== Exercise aim ==
Across the listing below, how many lines have the word "grey" in them? Provide only the number.

== Extracted information ==
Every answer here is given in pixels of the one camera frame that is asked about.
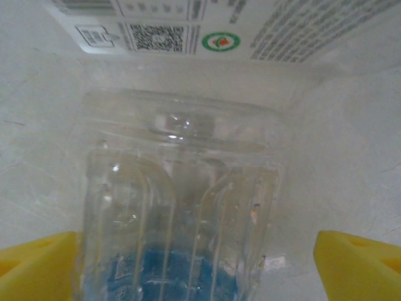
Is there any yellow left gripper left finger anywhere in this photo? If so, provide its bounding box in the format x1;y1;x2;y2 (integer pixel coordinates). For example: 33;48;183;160
0;231;78;301

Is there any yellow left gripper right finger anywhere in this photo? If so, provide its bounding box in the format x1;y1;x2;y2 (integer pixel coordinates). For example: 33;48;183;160
314;230;401;301

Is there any clear bottle blue label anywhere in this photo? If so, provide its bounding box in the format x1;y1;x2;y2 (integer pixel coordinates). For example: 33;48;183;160
73;88;294;301

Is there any clear square bottle white label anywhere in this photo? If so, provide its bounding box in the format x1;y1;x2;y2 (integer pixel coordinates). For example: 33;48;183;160
43;0;401;82

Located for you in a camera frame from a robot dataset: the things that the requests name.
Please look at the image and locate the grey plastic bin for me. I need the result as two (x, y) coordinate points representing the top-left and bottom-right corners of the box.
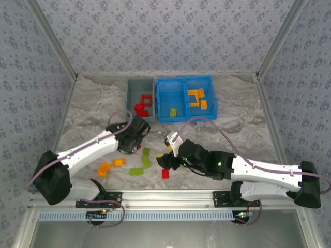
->
(125, 79), (158, 122)

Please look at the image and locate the black electronics board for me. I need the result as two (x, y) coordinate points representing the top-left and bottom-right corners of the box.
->
(86, 210), (108, 221)
(232, 210), (251, 223)

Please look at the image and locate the grey metal sheet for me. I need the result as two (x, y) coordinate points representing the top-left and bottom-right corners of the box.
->
(31, 209), (311, 248)

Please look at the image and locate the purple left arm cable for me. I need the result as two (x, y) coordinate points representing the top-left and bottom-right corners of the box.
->
(27, 111), (134, 229)

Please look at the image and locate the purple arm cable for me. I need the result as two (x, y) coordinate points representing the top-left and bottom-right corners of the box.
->
(174, 116), (331, 227)
(27, 111), (134, 229)

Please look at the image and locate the thin black right gripper wire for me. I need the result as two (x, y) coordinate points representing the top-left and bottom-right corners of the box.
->
(185, 165), (208, 177)

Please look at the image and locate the wide aluminium frame rail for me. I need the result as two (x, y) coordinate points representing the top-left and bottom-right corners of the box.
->
(28, 190), (310, 209)

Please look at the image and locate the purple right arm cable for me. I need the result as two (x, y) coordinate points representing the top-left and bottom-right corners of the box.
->
(174, 116), (331, 227)

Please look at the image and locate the slotted pale blue cable tray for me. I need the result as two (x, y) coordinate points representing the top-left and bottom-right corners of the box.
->
(38, 210), (235, 222)

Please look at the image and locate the orange lego frame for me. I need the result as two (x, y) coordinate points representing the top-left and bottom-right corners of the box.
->
(188, 89), (201, 104)

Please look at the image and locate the aluminium frame post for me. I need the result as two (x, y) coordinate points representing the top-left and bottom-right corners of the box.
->
(25, 0), (79, 79)
(257, 0), (310, 79)

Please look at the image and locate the aluminium frame leg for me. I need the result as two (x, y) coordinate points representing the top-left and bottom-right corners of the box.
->
(297, 208), (323, 248)
(12, 209), (39, 248)

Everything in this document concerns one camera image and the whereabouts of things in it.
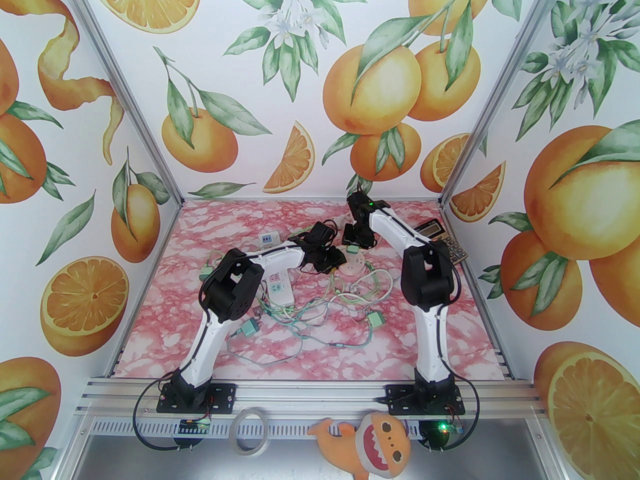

== Result below ==
2